**PROMPT**
Your answer should consist of each line below that contains the string "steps".

============

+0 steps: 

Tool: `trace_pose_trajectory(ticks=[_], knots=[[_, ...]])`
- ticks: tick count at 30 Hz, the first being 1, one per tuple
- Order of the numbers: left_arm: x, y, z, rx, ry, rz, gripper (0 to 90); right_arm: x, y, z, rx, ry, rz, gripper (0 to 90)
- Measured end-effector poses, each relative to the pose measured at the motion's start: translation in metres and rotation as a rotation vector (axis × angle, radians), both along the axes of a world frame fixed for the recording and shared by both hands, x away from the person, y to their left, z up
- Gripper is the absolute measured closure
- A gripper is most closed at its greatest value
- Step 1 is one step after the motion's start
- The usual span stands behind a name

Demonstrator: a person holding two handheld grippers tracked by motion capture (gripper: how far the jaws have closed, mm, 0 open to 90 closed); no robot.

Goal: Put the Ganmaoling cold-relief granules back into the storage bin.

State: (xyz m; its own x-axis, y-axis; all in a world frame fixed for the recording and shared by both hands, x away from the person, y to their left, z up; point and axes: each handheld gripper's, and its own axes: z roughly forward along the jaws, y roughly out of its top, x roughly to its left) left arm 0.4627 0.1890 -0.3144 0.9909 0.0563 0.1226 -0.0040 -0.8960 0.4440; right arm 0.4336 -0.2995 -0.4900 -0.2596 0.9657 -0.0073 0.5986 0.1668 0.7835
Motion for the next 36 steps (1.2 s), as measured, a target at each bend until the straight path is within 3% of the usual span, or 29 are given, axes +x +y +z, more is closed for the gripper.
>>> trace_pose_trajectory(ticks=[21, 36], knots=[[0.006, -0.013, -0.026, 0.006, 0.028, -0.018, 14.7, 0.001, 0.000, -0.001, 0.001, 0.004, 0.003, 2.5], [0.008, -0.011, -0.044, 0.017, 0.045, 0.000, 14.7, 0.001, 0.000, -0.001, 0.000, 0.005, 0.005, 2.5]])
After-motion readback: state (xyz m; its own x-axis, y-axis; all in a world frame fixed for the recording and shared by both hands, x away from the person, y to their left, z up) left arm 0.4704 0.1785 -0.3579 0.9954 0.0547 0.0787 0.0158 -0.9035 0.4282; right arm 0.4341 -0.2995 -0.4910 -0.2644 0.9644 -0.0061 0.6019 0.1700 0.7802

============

**EXERCISE RESULT**
+0 steps: 
Motion for the next 36 steps (1.2 s), as measured, a target at each bend until the straight path is within 3% of the usual span, or 29 are given, axes +x +y +z, more is closed for the gripper.

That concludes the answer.